DATA SECTION Start Marker

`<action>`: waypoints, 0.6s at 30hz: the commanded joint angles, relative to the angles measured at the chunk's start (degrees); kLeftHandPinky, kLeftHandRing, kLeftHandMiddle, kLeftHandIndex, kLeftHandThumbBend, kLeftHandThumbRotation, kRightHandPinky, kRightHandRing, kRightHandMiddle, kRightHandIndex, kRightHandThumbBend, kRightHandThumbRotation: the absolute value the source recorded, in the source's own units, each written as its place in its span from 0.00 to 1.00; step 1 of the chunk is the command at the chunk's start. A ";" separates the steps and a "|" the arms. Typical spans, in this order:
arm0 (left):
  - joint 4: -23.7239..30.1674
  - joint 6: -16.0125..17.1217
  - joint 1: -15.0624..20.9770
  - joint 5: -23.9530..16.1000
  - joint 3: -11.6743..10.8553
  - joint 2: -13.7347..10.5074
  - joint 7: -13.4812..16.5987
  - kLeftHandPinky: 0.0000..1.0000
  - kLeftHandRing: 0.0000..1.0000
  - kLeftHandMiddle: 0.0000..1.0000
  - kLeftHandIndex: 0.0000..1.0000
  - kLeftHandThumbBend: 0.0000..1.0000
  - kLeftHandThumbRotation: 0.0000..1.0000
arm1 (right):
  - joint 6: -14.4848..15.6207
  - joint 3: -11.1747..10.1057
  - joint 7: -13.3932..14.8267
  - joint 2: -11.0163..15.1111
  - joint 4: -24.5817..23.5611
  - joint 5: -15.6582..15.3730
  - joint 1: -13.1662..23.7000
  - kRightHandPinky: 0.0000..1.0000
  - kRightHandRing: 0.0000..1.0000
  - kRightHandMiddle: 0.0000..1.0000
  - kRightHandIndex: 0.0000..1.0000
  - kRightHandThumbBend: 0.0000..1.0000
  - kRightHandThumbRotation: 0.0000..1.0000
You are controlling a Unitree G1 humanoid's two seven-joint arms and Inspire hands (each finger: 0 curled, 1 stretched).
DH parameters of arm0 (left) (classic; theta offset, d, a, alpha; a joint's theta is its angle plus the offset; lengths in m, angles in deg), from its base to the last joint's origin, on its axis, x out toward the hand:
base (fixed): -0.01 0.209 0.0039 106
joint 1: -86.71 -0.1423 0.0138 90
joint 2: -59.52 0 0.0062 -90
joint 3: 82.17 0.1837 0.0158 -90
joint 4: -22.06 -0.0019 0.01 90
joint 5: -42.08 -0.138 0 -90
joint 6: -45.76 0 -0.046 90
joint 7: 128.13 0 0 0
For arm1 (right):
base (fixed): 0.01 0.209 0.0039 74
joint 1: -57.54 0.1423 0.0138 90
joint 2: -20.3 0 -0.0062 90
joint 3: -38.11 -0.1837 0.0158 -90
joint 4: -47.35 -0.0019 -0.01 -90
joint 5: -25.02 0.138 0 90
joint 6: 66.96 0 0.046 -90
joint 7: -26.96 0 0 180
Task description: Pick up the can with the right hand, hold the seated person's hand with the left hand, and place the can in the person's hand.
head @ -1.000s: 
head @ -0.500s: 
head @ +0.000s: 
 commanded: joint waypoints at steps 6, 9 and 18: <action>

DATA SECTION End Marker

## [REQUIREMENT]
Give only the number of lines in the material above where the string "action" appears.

## [EXERCISE SOLUTION]
2